У Вильяры аж сердце защемило от созвучия: ровно того же она желала всем последствиям Наритьяриной смуты! Вот не зря зачаровывала зеркало для Аю! Мастерица, освобождённая от проклятия, только начинает пробуждаться, а с ней уже есть, о чём поговорить и поколдовать… То есть, даже останься Аю прежней милой дурочкой, Вильяра не пожалела бы затраченных усилий. Но так, как вышло — отраднее.
— Это ты ловко придумала, Аю! Сама, или кто подсказал?
«Мы с Даруной и Нгуной сочиняли узор им на гривны. Они теперь главы дома, им надо, а я умею. Мы вчера рисовали вместе, и они восхищались самыми свирепыми, опасными хищниками, из самых жутких снов. Рыжим сестрицам сейчас такое по шерсти и по нраву. Им легчало, глядя на то, как звери, чудища и страшилища терзают друг друга. Но я не хочу, чтобы это жило с Даруной и Нгуной изо дня в день, из года в год, пока они носят на себе изделия моих рук. Некоторые вещи греют сердце, некоторые ранят. Некоторые ранят, чтобы вылечить. Но никто не оставляет исцеляющее железо в ране. Ты же знахаркина дочь, ты понимаешь, о чём я?»
— Да, я понимаю. Ты очень верно сказала, Аю.

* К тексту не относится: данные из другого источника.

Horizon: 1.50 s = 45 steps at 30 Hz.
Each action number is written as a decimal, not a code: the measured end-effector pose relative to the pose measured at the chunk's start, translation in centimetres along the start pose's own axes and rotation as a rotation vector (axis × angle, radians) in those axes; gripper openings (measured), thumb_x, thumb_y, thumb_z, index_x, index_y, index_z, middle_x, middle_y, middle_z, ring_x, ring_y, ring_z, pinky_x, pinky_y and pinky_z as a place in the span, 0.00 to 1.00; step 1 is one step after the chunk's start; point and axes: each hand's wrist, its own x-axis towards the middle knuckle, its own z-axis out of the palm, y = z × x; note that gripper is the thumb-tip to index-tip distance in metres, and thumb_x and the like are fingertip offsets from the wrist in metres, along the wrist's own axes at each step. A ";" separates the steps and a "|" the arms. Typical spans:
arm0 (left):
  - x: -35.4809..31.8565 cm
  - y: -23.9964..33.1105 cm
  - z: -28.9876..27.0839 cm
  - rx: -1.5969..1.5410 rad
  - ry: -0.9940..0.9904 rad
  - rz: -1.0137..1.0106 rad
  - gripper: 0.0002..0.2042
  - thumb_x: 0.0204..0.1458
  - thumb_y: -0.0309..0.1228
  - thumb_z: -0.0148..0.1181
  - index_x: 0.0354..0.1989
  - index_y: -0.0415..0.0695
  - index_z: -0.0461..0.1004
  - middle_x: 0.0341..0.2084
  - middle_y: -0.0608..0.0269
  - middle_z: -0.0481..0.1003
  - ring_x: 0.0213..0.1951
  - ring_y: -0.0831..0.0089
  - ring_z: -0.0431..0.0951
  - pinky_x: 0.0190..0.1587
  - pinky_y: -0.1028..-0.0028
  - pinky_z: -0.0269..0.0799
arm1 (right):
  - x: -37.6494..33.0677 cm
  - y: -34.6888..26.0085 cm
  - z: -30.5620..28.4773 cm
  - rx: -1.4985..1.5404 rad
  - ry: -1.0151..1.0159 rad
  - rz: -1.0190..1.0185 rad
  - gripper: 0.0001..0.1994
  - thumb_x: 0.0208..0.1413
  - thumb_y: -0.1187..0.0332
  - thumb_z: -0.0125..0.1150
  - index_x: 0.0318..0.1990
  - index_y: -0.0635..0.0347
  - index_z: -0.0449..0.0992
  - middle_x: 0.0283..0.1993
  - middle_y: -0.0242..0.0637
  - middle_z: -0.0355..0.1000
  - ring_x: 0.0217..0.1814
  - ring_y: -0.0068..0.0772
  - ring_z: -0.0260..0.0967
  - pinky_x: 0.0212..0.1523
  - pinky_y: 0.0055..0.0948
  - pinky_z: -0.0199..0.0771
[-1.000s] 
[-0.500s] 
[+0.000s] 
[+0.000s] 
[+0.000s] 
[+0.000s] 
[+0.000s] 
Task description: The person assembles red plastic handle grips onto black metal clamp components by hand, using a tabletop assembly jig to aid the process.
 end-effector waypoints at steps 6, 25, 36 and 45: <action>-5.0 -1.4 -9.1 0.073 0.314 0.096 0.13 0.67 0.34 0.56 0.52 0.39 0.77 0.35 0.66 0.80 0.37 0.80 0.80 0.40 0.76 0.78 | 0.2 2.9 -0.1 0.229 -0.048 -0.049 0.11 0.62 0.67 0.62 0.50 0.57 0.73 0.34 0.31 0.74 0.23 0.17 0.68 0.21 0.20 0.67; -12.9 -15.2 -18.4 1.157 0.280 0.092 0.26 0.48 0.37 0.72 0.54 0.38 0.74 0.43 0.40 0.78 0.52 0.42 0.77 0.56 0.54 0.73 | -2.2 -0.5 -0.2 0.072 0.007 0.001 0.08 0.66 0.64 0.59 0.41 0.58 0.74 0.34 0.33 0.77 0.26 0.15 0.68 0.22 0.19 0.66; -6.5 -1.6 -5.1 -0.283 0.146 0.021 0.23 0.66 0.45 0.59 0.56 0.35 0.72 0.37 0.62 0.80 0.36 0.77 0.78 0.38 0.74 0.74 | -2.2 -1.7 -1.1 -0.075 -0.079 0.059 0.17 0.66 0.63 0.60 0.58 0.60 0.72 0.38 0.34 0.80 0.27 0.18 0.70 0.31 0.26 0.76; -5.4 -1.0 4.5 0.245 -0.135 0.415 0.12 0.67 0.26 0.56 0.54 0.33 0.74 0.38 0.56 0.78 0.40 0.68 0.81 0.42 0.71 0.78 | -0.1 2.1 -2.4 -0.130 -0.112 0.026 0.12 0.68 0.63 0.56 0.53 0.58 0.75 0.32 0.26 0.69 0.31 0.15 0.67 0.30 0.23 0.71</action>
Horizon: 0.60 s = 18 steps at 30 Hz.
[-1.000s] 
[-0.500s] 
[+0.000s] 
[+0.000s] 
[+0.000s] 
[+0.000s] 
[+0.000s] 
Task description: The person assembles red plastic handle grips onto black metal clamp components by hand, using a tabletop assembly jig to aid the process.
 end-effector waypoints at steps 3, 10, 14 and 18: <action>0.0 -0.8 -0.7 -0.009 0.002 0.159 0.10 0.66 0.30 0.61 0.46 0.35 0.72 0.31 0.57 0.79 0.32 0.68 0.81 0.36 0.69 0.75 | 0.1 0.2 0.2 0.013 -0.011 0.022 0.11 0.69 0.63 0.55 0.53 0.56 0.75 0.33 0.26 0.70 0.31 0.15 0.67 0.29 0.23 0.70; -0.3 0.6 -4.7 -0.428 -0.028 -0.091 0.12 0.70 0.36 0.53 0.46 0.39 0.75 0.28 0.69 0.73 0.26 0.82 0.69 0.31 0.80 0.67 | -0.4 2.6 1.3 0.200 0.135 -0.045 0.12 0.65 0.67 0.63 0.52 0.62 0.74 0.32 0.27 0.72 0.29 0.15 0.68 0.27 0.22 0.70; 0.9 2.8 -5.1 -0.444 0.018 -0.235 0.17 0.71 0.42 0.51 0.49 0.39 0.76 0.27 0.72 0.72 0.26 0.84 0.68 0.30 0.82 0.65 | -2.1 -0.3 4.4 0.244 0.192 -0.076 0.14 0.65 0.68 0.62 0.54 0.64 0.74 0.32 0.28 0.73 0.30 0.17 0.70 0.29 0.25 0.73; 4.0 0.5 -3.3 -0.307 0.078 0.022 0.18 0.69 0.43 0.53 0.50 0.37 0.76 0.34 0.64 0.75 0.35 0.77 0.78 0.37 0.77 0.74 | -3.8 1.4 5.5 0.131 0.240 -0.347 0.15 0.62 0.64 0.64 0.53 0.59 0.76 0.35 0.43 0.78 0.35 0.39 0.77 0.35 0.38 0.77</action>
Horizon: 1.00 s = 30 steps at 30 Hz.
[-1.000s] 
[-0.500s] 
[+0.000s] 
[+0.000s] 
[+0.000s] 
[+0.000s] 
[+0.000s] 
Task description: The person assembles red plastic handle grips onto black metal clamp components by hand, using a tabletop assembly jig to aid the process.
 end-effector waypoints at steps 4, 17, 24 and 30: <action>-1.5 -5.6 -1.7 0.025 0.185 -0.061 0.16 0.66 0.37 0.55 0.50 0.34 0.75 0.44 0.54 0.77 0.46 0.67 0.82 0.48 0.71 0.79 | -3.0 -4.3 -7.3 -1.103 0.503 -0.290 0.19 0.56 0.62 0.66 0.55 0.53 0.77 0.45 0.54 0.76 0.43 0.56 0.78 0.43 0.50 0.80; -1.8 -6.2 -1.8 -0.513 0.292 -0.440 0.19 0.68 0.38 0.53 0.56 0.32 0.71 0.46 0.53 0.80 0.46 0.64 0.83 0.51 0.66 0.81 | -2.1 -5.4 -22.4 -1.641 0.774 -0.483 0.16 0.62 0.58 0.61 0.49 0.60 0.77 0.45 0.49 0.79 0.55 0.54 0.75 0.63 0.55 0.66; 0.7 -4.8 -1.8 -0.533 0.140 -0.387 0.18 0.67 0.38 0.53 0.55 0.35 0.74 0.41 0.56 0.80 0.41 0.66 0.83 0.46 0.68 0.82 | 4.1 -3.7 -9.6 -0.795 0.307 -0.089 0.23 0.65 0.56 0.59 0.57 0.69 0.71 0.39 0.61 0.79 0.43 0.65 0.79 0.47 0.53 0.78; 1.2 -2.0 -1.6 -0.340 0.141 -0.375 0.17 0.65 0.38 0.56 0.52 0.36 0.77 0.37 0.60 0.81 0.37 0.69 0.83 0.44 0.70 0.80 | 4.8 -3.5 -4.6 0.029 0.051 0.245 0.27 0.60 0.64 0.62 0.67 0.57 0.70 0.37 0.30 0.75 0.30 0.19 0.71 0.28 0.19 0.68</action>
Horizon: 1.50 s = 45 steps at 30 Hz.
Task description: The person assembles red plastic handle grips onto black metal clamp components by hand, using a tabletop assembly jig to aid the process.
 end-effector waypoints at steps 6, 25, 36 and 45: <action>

«Я мало-помалу уговорила сестёр не закреплять в металле то, что болит и должно пройти. А потом мы сочинили им на гривны другой узор. Узор-мечту, узор-надежду, о плодородном лете. А хищникам я обещала найти другое, сообразное воплощение. Думала, думала — вспомнила, как мудрый Стира лепил нам, детям, побегаек из ветра и снега. Сам лепил и нас учил. Меня он тогда хвалил, мол, выходят, будто живые. Вот я и пошла на нашу гору: припоминать те песни. А Тунья на меня бранится и грозит всё поломать».